A ótima reportagem de Alberi Neto e Bruna Vargas, apontando alternativas e soluções para o nosso moribundo transporte coletivo, confirma um célebre bordão: cidade desenvolvida não é onde pobre anda de carro, mas onde rico anda de ônibus.
Dizem que a frase é de Enrique Peñalosa, ex-prefeito de Bogotá. Ele ficou famoso por transformar a cidade em modelo internacional de mobilidade urbana com medidas, digamos, não muito simpáticas – embora todas, mais adiante, tenham se revelado corretas. Peñalosa restringiu, por exemplo, o estacionamento de carros em vias públicas.
O raciocínio era simples: se o cidadão compra uma geladeira e não tem onde guardá-la, o problema é dele – não pode achar que o poder público tem a obrigação de resolver uma dificuldade que ele criou para si próprio. Com os automóveis, não há por que ser diferente. Quem quiser tê-los, que encare o preço de um estacionamento privado ou deixe-os em casa para usar o transporte coletivo, como fazem milhões de pessoas todo dia.
Ao impedir que se estacione na rua, segundo Peñalosa, é possível aumentar em 40% a fluidez do trânsito sem gastar um centavo em obras de duplicação. O dinheiro, portanto, pode ser investido em um transporte público que atenda a todos com eficiência e conforto. Foi o que aconteceu.
Bogotá ganhou um elogiado sistema de faixas exclusivas – enquanto um carro levava uma hora e meia para atravessar a cidade, um ônibus passou a levar 30 minutos. A lógica de Peñalosa era inatacável: se um ônibus transporta 45 pessoas, e um carro transporta só uma, o primeiro merece ocupar 45 vezes mais espaço na via pública.

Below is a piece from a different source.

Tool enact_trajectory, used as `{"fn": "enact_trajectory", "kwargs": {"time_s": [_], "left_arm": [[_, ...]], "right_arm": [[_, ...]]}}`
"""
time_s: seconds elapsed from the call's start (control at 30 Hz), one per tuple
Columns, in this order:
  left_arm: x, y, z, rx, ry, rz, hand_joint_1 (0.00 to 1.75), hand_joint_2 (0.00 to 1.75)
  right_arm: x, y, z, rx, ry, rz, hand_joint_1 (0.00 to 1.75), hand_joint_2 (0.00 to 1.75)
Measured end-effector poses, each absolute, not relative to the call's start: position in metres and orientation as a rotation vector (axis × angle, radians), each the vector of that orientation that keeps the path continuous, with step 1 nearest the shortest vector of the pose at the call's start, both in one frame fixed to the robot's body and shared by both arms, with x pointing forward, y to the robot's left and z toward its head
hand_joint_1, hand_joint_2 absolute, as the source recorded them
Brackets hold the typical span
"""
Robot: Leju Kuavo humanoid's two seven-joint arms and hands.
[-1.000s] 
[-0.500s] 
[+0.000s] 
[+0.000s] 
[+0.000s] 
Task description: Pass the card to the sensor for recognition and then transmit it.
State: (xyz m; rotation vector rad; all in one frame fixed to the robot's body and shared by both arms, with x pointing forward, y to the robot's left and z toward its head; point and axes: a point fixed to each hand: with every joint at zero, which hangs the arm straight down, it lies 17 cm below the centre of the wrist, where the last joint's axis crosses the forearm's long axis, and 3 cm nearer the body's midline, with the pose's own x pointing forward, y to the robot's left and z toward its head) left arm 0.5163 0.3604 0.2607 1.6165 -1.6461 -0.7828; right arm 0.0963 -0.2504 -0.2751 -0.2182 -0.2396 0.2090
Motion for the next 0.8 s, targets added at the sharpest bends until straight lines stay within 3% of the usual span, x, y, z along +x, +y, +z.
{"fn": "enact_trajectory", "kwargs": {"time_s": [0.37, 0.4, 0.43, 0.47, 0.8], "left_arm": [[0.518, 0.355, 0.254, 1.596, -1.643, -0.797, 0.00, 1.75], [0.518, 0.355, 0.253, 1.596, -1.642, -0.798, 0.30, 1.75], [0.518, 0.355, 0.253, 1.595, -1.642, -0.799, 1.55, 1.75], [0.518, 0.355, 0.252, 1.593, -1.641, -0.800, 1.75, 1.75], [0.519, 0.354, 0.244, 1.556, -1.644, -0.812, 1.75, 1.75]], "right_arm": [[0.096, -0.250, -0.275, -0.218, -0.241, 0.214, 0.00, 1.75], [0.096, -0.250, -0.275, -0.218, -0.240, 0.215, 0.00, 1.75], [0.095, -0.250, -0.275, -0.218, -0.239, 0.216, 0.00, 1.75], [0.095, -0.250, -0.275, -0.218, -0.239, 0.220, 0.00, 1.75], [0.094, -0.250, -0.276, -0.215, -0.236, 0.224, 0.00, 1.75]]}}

A partir daí, as coisas mudaram. Para chegar rápido ao destino, pessoas com mais dinheiro começaram a usar o transporte coletivo. E o pobre parou de sustentar o sistema sozinho – o que ainda ocorre em Porto Alegre. Porque aqui, você sabe, é impossível um morador da periferia andar de Uber. Esse é um luxo de quem vive nos bairros centrais, já que uma corrida do Rubem Berta até o Centro custa R$ 50.
Para inverter essa realidade, para os ônibus deixarem de ser "coisa de pobre", alguém vai perder em um primeiro momento. Em Bogotá, perderam os que estacionavam o carro na rua. Na capital gaúcha, uma espécie de pedágio para quem acessa a região central aguarda votação na Câmara. Tomara que passe.
Porque cidade desenvolvida, como diz Peñalosa, não é onde pobre anda de carro, mas onde rico anda de ônibus.